Exercise prompt:
Leave the images out and repeat the data exactly as given.

○ ○ ○ ○ ○

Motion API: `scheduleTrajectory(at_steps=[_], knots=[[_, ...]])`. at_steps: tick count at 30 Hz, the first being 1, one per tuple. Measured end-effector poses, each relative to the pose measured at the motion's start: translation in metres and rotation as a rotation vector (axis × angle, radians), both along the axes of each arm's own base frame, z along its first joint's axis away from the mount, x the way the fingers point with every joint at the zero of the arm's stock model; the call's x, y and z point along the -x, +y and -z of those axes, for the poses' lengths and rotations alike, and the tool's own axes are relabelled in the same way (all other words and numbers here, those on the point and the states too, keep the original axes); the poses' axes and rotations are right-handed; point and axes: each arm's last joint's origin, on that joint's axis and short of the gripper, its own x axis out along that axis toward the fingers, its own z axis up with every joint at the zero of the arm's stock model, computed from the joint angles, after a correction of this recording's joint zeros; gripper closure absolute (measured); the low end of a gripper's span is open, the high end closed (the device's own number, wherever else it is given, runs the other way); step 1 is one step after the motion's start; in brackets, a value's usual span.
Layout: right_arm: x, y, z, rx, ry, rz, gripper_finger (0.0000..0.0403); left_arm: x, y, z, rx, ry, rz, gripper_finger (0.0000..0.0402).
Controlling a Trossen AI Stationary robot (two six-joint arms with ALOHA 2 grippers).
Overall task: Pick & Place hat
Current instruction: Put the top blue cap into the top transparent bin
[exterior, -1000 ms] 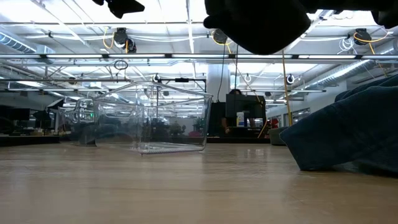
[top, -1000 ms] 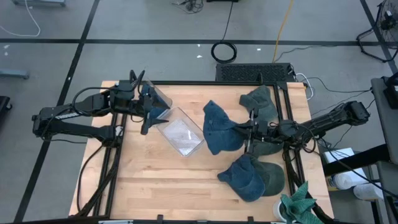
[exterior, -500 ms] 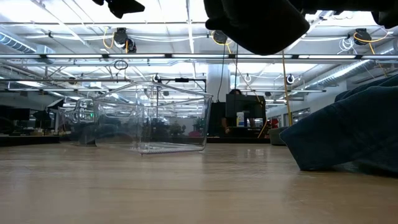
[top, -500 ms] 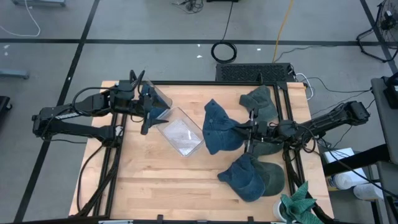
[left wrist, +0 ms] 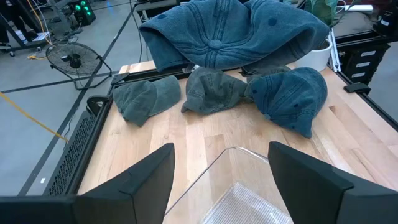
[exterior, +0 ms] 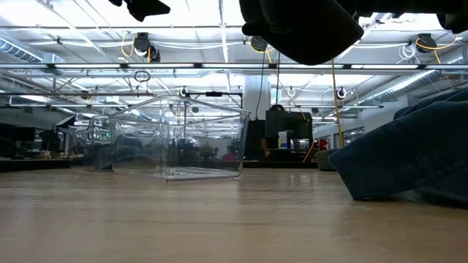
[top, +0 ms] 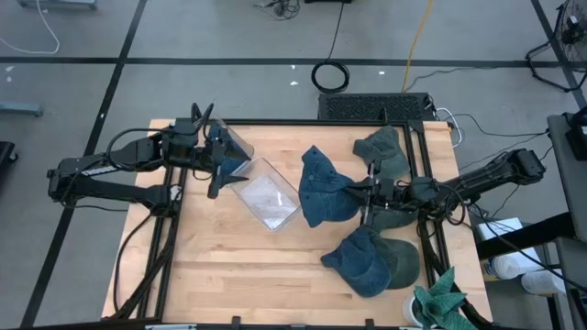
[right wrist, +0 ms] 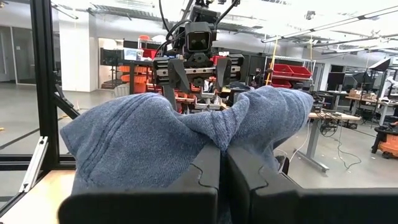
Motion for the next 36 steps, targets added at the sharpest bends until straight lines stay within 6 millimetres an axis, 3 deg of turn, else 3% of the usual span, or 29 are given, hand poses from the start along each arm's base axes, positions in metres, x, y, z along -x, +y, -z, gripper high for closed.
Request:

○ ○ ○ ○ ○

Task response:
Motion API: `scheduleTrajectory(at_steps=[_], knots=[[_, ...]])`. at_steps: tick count at 30 Hz, the first being 1, one per tuple. Measured end-effector poses, each relative to the pose measured at the motion's start: translation in metres and rotation as a rotation vector (axis × angle, radians), both along the axes of each arm's own base frame, z along its first joint's axis away from the mount, x the way the fingers point with every joint at the zero of the arm's stock model; the call's x, y and z point along the -x, +y and -z of those axes, for the poses' lengths and rotations alike, and the tool's own axes are relabelled in the same way (all other words and numbers here, those on the point and the states too, keep the original axes); the poses' axes and rotations are right-handed; point and axes: each arm's last joint's origin, on that joint's axis and short of the gripper, its own x axis out along that axis toward the fingers, its own z axis up with every joint at the zero of the arm's stock model, computed from the joint angles, after a correction of this recording's joint zeros; gripper closure absolute (measured); the low end of a gripper's span is open, the high end closed (the device's own number, wherever else it is given, runs the other way); step 1 is one step after the motion's start; in brackets, a value's usual span.
Layout: right_arm: x, y, z, rx, ry, rz, gripper_finger (0.0000..0.0403); left_arm: x, y, z, rx, ry, rz, gripper_finger (0.0000..0.0402).
Controlling a Trossen AI Stationary robot (two six-joint arms with ALOHA 2 grippers).
Overall task: Pick & Place hat
Current instruction: Put the top blue cap into the top transparent bin
[exterior, -1000 ms] 
[top, -1000 ms] 
[exterior, -500 ms] 
[top, -500 ms] 
[left wrist, +0 ms] 
[exterior, +0 ms] 
[top, +0 ms] 
[right wrist, +0 ms] 
Motion for the next 36 steps, targets added at the sharpest bends until straight lines stay within 6 millimetres an axis, 3 deg of turn, else 3% of the usual span, or 29 are given, hand poses from the start along each arm's base axes, positions in metres, x, y, z along -x, +y, -z, gripper high for closed.
Request:

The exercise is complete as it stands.